About this exercise
Of the records that follow, copy only the lines from the line containing "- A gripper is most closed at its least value" to the line containing "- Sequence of", both included, exactly as written.

BEGIN

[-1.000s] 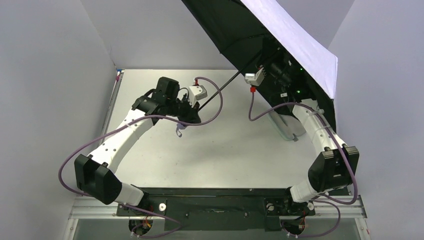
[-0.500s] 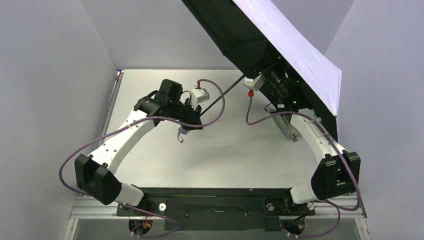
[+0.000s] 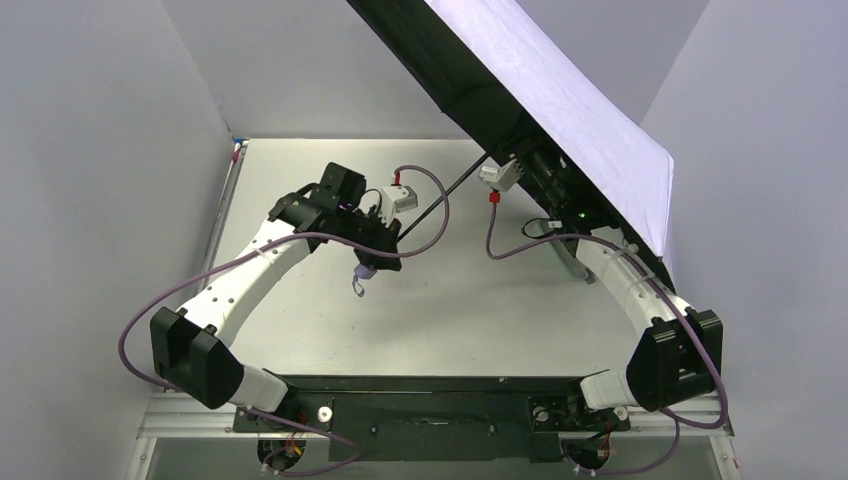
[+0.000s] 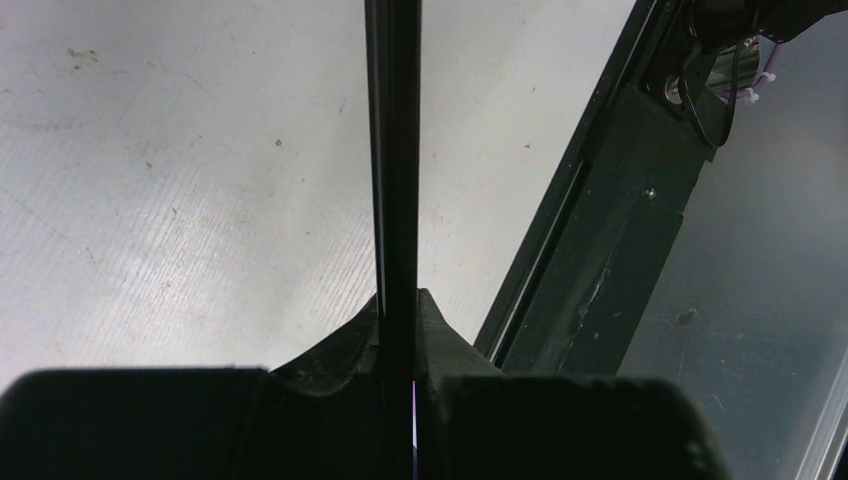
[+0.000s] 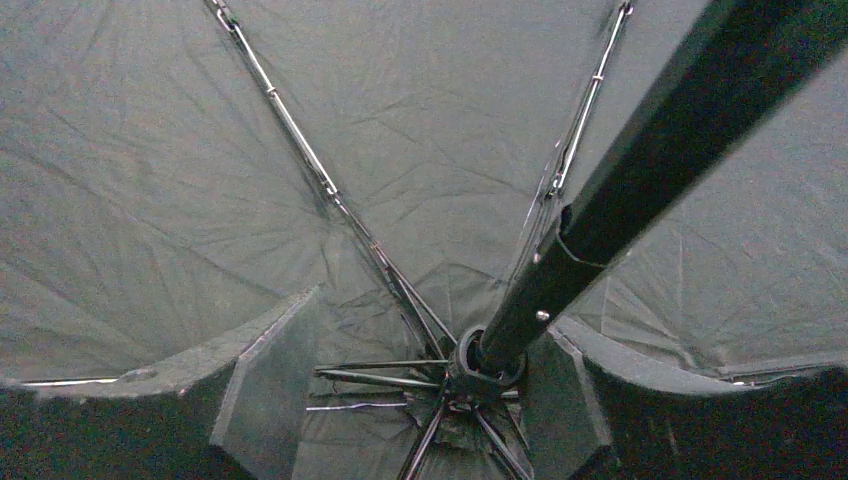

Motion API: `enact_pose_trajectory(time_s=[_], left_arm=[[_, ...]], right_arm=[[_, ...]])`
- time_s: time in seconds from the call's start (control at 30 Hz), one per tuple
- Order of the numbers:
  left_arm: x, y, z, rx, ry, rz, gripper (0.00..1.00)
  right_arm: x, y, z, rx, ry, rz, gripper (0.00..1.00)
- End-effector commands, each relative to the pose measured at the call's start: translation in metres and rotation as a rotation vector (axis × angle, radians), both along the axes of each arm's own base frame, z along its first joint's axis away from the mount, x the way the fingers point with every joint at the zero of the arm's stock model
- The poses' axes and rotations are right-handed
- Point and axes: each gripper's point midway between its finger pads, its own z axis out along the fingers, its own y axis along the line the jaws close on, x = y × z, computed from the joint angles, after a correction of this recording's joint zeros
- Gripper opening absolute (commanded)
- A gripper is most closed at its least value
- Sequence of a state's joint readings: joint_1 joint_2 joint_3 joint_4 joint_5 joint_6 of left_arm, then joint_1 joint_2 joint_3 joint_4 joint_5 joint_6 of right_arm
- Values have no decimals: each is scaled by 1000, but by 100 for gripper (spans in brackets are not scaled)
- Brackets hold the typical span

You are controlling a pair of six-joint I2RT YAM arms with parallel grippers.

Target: Open the umbrella

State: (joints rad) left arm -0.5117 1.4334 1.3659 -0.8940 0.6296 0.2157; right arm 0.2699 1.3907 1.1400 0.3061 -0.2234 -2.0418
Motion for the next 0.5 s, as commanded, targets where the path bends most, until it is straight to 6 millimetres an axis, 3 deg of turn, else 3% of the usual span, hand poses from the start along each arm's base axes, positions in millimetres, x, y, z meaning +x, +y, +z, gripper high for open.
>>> enact_pose_trajectory(time_s=[0.0,0.23,0.47], left_arm=[[0,-5,13,-39,-8,-6,0],[1,-5,13,-37,-6,-3,0],[1,-4,12,-31,-19,-23,0]], right_arm=[[-8,5,-17,-11,48,-3,63],[-23,28,-18,19,15,57,61],[-32,32,-18,42,27,69,58]])
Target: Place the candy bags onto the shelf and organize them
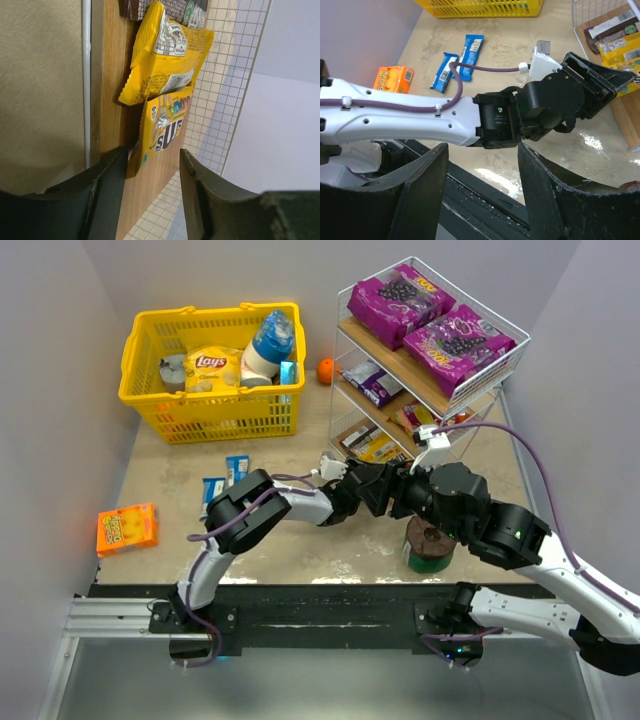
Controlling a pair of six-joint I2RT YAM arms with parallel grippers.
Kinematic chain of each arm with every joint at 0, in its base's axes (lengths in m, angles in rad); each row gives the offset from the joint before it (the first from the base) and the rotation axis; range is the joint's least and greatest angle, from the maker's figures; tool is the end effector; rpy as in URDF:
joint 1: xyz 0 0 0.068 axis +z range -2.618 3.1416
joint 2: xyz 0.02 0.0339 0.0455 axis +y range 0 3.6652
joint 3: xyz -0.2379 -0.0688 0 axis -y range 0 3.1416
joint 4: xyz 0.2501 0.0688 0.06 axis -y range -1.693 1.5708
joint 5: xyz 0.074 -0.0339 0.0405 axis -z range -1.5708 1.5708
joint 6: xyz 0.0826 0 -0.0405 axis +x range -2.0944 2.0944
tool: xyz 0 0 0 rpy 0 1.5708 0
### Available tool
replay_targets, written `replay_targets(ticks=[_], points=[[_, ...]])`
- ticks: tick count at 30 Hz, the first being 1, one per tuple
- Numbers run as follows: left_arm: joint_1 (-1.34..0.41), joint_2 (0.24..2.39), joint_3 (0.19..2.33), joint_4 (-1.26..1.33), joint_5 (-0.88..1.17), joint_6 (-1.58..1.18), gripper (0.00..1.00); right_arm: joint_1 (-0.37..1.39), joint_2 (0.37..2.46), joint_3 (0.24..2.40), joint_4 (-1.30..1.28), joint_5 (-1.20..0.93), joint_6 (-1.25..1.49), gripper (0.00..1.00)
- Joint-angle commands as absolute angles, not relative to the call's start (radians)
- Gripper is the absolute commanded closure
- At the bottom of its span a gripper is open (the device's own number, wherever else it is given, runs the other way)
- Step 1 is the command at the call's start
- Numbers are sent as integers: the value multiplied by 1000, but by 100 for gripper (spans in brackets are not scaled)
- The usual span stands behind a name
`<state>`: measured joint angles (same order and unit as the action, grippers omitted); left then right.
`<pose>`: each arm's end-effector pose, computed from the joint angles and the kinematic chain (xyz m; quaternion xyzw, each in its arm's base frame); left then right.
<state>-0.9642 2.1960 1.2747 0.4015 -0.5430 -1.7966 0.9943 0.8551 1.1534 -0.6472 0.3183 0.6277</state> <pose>0.3109 -0.3732 0.0716 -0.4600 0.7079 -0.4306 0.3193 0.1463 0.1776 0.3718 -0.0580 0.8118 0.3212 0.4842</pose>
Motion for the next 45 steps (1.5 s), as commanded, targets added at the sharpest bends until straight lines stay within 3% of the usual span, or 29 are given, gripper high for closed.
replay_targets(ticks=[1,5,6,16,20,26,33,40,45], points=[[-974,2093,1279,218,-554,-1801,45,996,864,1204,-654,373,618,38],[-973,2004,1229,125,-577,-1741,39,996,894,1216,-635,362,620,38],[-971,1962,1209,103,-586,-1726,32,996,900,1218,-631,359,623,38],[-965,1619,881,3,-722,-1557,26,997,1011,1259,-545,328,611,34],[-931,1456,758,-192,-807,-1482,29,996,1089,1269,-480,293,606,1],[-861,1209,665,-546,-946,-1479,27,996,1281,1318,-362,232,597,1],[-680,915,477,-566,-836,-1338,26,989,1578,1462,-293,224,603,1],[-248,905,362,-355,-549,-1115,26,985,1724,1523,-270,166,630,5],[-134,923,278,-215,-362,-1126,27,980,1701,1474,-264,167,638,5]])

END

Expected output
- A gripper is most closed at its least value
- Sequence of a state's joint readings: joint_1 joint_2 joint_3 joint_4 joint_5 joint_6 of left_arm, then joint_1 joint_2 joint_3 joint_4 joint_5 joint_6 of right_arm

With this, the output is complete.